Llegamos hasta la dirección de nuestra antigua casa. Ahora había una sucursal del banco Itaú de dos pisos y ventanas polarizadas.

–Este es el único cajero que uso –declaró, orgullosa, instalada en el lugar exacto donde alguna vez estuvo el dormitorio que compartí con mi abuela durante diez años.

Me ubiqué justo en la esquina desde donde la observaba cada tarde, sentada frente a su ventana. Ella apenas podía ver, por culpa de las cataratas: solo escuchaba los ruidos de los autos, las conversaciones de quienes pasaban, los gritos de los vendedores y reconocía, quizás, algunas sombras que circulaban por el fin de la jornada. Refugiada en su sitial blanco de madera, metía las manos en los bolsillos del delantal, sacaba un pedacito de marraqueta, lo mordía y lo volvía a guardar. Luego, cruzaba las manos y movía silenciosamente los pulgares, que giraban uno sobre el otro mientras se perdía en su realidad filtrada.

Yo ya tenía mis lentes, así es que observaba con definición e intentaba imitar ese movimiento. Eso era la paz: el sonido de la calle fuera de campo, mi abuela a contraluz, el delantal, los pedazos de pan, sus ojos de agua, el ritual de los pulgares.

Pasaba las horas ordenando sus cosas. Yo le preguntaba siempre lo mismo: abuelita, qué busca. La felicidad, respondía.

Sonaban la tele en blanco y negro, las teleseries, las noticias de los militares, el único canal.

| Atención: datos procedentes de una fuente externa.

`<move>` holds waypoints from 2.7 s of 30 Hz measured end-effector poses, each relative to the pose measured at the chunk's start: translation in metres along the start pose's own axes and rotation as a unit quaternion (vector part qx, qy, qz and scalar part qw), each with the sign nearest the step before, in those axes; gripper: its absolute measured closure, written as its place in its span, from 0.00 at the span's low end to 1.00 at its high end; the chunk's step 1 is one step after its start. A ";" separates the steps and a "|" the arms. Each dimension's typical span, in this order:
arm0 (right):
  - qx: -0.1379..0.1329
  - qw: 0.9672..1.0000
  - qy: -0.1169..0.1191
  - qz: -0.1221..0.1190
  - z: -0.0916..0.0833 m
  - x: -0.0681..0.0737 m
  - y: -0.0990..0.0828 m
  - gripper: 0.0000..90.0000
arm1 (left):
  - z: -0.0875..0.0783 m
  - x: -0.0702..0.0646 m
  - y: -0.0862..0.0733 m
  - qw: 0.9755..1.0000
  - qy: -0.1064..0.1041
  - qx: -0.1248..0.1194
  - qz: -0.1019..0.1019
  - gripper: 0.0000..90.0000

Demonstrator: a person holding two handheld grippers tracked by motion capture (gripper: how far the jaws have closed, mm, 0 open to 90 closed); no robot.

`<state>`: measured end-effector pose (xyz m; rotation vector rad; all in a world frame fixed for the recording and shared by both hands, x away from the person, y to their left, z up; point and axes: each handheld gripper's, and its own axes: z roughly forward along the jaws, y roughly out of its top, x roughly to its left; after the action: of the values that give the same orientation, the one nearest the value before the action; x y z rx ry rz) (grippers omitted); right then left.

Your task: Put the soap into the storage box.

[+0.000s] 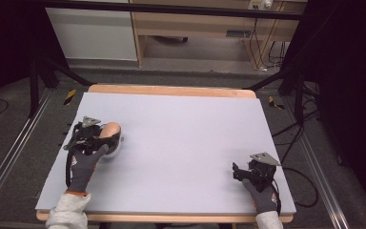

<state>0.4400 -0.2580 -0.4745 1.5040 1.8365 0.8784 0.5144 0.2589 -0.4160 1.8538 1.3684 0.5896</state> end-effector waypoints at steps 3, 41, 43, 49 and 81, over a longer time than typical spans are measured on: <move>0.001 1.000 0.000 0.002 0.000 0.000 0.000 0.05 | 0.002 0.001 -0.001 1.000 0.002 0.004 0.001 0.35; 0.001 1.000 0.000 -0.003 0.000 0.001 0.000 0.05 | 0.014 0.003 -0.009 0.999 0.022 0.027 0.001 0.34; 0.001 1.000 0.000 -0.003 0.000 0.001 0.000 0.05 | 0.014 0.003 -0.009 0.999 0.023 0.027 0.002 0.34; 0.001 1.000 0.000 -0.003 0.000 0.001 0.000 0.05 | 0.014 0.002 -0.009 0.999 0.026 0.028 0.007 0.34; -0.001 1.000 -0.002 -0.001 -0.002 0.000 0.000 0.05 | -0.010 -0.041 -0.009 0.997 -0.059 -0.012 0.048 0.38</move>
<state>0.4383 -0.2580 -0.4736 1.5024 1.8332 0.8761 0.4886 0.2249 -0.4146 1.9114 1.1952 0.5334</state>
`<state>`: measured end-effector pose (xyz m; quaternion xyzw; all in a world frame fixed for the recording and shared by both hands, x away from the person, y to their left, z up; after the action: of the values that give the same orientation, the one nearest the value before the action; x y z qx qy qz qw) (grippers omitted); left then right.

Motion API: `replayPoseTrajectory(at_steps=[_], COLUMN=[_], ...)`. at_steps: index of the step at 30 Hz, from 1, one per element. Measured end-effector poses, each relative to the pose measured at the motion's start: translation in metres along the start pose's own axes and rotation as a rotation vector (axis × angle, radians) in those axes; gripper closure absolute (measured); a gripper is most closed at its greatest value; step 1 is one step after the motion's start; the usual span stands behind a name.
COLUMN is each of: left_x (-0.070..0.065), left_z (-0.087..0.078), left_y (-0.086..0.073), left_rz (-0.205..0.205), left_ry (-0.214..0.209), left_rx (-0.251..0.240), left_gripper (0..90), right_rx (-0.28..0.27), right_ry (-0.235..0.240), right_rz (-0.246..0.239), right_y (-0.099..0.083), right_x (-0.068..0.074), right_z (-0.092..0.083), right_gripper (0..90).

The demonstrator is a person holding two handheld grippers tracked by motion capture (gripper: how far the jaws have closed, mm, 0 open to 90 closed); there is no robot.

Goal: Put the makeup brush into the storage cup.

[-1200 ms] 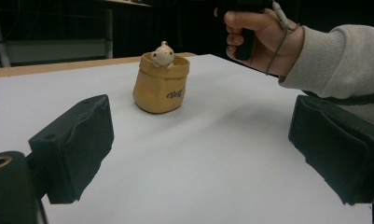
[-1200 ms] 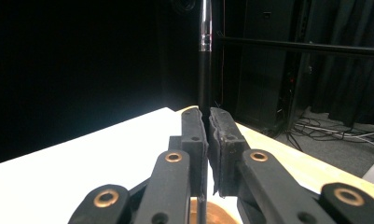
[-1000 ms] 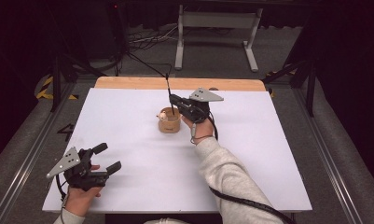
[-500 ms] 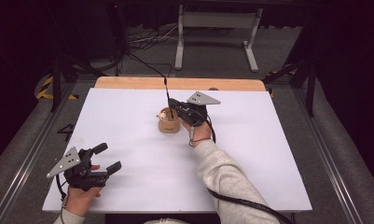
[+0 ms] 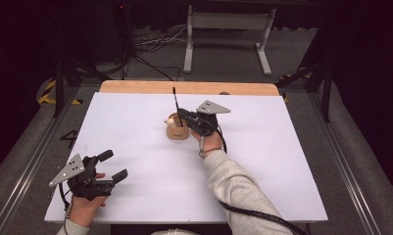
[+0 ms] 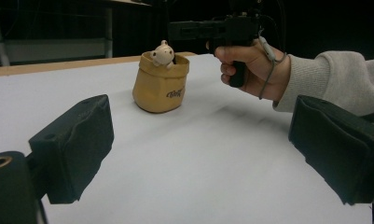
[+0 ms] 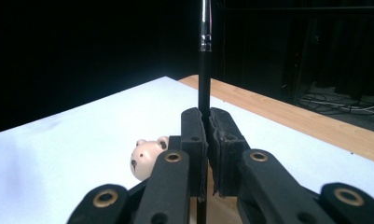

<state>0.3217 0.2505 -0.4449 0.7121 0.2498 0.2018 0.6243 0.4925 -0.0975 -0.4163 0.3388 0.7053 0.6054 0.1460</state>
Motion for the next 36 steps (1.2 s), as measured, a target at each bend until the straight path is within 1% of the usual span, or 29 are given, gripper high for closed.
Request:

Sobre su mesa, iluminada por la ventana callejera, instalaba la cajita de Calpany, ahora transformada en su costurero de fragmentos. Yo me acercaba y jugaba con la tapa, la hundía y la soltaba y el sonido se parecía al de los sapitos de lata. Ahí tenía un cartoncito con restos de hilos enrollados, un par de botones pegados en unas cintas de scotch, una tiza desgastada, una huincha de medir, un trozo de tela con agujas encajadas, un crochet y restos de lana de todos los colores, con los que tejía en braille unos tomaollas desprolijos, que tenían un lado de lana y el otro fabricado con un retazo de género que le costaba tanto coser. Todavía los guardo.

Abuelita, la ayudo.

2022

Calpany quebró y clausuró su fábrica de la calle Einstein, en Recoleta, el año 2002. Llegó a tener 21 locales en Santiago y varios en el sur de Chile. El Paula cerró en 2006 y la galería Imperio comenzó a ser demolida el 2014 para transformarse en un mall.

Tomo mi cajita, que ahora está llena de lápices, y la vuelvo a observar. En la parte de abajo tiene impresa una lista de sucursales. Elijo la de Huérfanos 785, voy hasta allá e intento replicar el ejercicio de mi mamá. Ahora hay una óptica, al igual que en la dirección donde estaba el Mermoz. Avanzo hasta la exgalería Imperio y entro al mall, que es luminoso y tiene muchos negocios, pero nada de eso me lleva a ningún lugar.

Salgo a la ciudad y empiezo a caminar, en medio del ruido y del calor. A poco andar, la galería Juan Esteban Montero me hace un guiño y entro, buscando sombra. Miro al suelo y veo una larga alfombra de mosaicos con formas de artesanías de Quinchamalí. Al costado, los negocios: un spa, un local de colaciones, un centro médico y –otra vez– una óptica. Miro hacia arriba, al final de las luces y reaparece, como un arte rupestre, un mural cansado de Nemesio Antúnez. A lo lejos, escucho una música indescriptible de vacaciones.

Me saco un zapato y reconozco el suelo frío.

Me quito los lentes y ahora sí, por un rato, vuelvo a perderme en la galería borrosa de la infancia.